[Directions for this task]:
Looking at the entries, say how many lines contain the string "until". Offer nothing besides the number.

[Information shown]:
- - - - -
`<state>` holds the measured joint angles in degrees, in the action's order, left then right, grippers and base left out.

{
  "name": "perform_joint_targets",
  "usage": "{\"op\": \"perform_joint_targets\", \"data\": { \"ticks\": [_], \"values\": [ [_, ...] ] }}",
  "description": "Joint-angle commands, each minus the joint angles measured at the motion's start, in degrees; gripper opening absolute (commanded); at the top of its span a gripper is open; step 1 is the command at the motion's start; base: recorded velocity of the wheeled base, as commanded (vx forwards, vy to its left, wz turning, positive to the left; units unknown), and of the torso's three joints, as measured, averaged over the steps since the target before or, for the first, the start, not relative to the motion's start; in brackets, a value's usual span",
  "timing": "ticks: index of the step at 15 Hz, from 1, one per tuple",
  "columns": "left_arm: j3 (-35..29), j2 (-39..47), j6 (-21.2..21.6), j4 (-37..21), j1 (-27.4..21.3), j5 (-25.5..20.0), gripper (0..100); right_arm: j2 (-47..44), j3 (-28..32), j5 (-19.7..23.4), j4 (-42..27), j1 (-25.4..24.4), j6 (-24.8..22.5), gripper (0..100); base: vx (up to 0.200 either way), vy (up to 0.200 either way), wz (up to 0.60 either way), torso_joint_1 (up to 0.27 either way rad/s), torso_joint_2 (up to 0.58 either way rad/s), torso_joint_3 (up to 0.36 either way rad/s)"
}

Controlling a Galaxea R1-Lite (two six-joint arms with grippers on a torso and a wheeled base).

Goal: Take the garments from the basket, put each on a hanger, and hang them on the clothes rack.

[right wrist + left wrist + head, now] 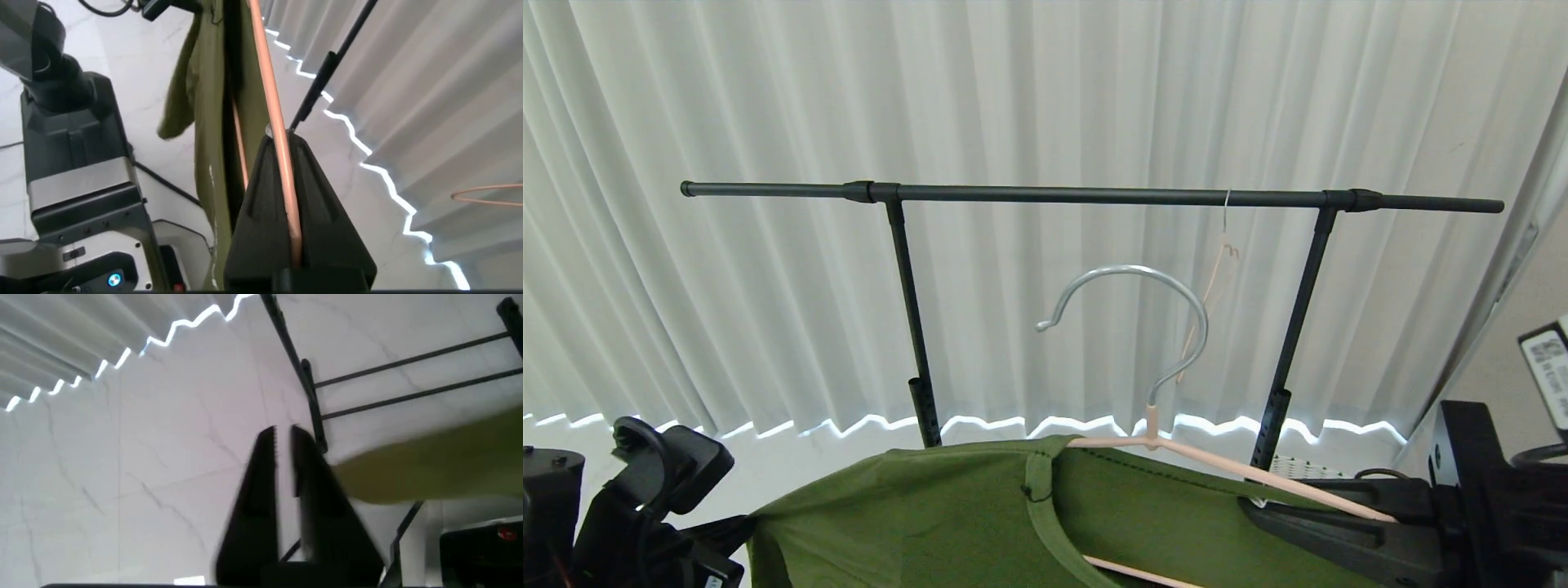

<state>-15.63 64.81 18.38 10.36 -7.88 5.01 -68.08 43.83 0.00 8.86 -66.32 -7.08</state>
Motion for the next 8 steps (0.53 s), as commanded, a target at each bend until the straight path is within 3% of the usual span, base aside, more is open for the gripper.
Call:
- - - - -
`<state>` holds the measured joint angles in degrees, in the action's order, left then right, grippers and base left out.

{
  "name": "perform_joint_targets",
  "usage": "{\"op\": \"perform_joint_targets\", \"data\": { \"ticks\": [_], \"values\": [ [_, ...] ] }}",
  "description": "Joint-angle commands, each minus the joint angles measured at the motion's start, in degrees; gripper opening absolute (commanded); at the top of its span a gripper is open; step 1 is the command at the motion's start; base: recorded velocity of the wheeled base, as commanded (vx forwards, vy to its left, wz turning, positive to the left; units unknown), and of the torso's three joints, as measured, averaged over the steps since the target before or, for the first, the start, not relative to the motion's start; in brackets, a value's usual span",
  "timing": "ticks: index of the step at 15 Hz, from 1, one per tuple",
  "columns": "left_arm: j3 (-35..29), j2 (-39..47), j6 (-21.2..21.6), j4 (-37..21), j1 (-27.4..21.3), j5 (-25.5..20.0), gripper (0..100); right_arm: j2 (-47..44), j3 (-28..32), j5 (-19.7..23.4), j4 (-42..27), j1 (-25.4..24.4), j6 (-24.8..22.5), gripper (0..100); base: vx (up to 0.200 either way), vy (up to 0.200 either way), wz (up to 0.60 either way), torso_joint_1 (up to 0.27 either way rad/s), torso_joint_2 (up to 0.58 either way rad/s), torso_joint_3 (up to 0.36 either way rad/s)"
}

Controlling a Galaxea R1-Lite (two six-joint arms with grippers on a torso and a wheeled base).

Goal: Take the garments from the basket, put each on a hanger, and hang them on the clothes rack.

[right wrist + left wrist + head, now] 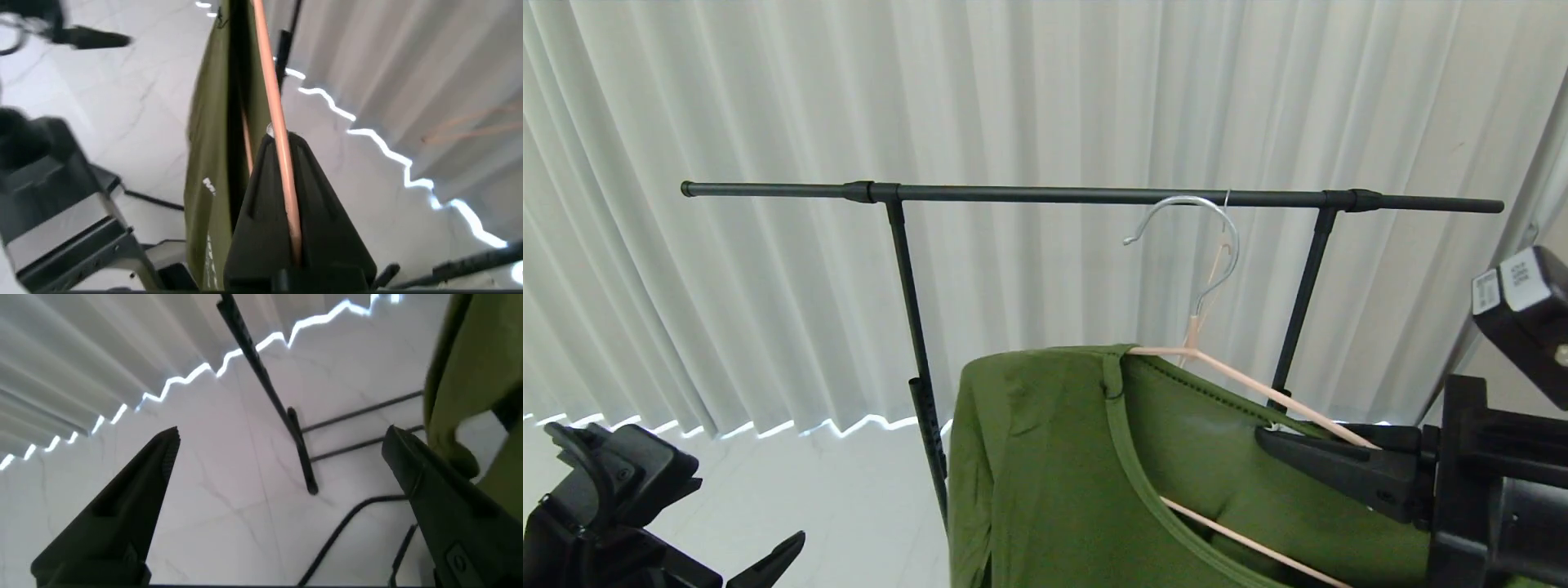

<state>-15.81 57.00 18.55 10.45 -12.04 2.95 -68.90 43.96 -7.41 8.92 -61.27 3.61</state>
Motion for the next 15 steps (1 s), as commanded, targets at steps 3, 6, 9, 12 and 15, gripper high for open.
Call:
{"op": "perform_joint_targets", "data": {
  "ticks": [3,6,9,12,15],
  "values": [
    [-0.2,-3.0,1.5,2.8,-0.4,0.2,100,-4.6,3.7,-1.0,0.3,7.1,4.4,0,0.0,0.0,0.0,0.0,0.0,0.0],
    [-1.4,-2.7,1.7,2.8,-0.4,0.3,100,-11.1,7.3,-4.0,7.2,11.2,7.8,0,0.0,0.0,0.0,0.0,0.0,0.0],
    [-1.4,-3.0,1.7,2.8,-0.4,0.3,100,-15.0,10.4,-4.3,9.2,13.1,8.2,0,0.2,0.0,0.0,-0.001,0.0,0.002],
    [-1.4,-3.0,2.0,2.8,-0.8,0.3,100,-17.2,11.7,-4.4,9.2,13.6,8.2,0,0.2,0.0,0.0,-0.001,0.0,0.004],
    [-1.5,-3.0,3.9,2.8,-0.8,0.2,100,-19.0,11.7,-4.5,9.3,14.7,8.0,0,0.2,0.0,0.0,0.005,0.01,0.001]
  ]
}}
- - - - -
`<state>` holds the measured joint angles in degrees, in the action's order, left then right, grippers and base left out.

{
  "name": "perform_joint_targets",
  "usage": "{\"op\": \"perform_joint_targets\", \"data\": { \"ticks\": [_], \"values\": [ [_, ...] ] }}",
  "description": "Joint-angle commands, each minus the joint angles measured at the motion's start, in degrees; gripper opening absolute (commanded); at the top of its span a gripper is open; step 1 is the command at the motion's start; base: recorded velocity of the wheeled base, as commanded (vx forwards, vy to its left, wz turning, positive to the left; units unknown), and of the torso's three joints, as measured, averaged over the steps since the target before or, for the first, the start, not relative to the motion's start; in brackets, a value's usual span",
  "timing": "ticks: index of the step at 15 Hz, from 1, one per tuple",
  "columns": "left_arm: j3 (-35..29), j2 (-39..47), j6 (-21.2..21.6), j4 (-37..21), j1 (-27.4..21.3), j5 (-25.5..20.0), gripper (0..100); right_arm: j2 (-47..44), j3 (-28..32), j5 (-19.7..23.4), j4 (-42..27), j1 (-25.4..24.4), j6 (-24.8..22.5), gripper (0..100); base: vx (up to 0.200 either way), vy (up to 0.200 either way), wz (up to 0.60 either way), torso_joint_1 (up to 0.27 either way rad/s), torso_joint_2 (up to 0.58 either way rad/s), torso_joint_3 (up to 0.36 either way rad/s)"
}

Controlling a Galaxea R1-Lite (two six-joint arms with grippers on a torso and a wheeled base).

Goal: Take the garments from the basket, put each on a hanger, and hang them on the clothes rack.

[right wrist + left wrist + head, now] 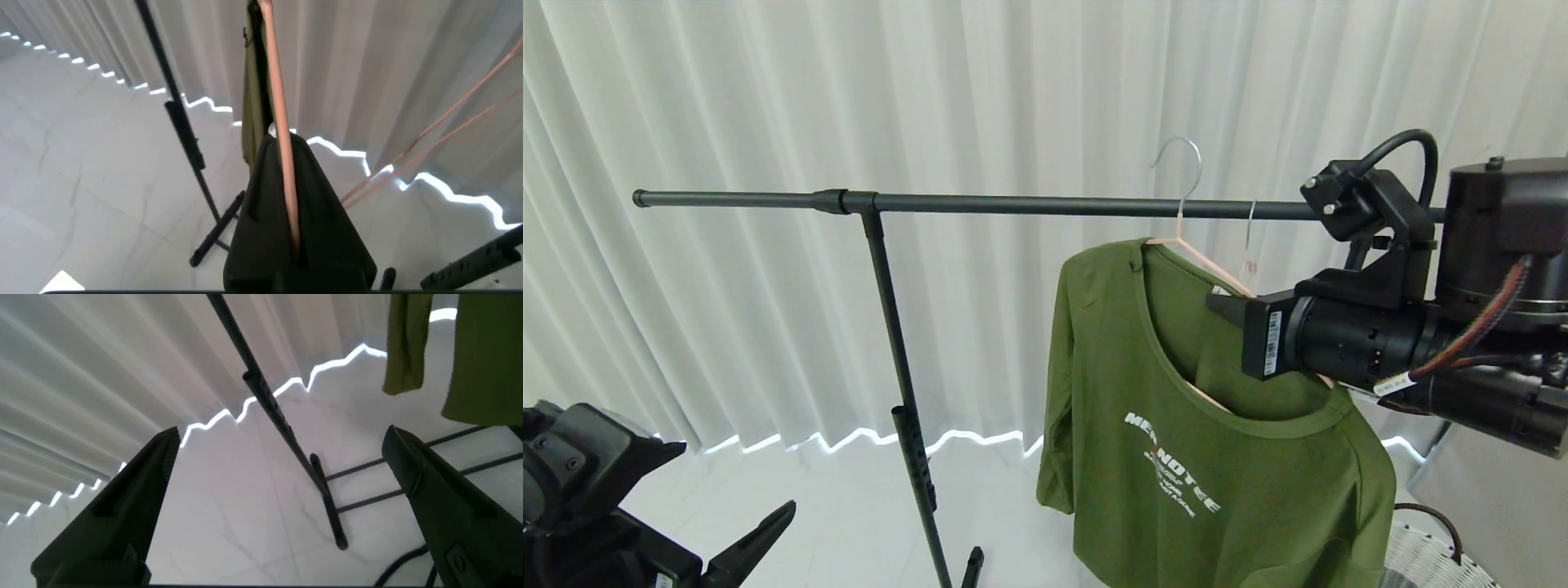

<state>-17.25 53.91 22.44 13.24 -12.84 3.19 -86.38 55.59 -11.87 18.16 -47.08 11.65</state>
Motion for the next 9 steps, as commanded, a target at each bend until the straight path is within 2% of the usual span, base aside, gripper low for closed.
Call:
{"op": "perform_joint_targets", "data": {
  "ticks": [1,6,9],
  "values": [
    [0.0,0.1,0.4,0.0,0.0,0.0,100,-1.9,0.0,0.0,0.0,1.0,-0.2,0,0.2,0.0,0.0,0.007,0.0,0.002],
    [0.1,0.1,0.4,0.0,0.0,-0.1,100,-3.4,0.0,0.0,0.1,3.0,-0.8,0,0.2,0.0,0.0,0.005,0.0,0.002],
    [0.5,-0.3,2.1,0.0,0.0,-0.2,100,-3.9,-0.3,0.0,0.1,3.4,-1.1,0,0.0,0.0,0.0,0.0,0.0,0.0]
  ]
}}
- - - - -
[Exercise response]:
2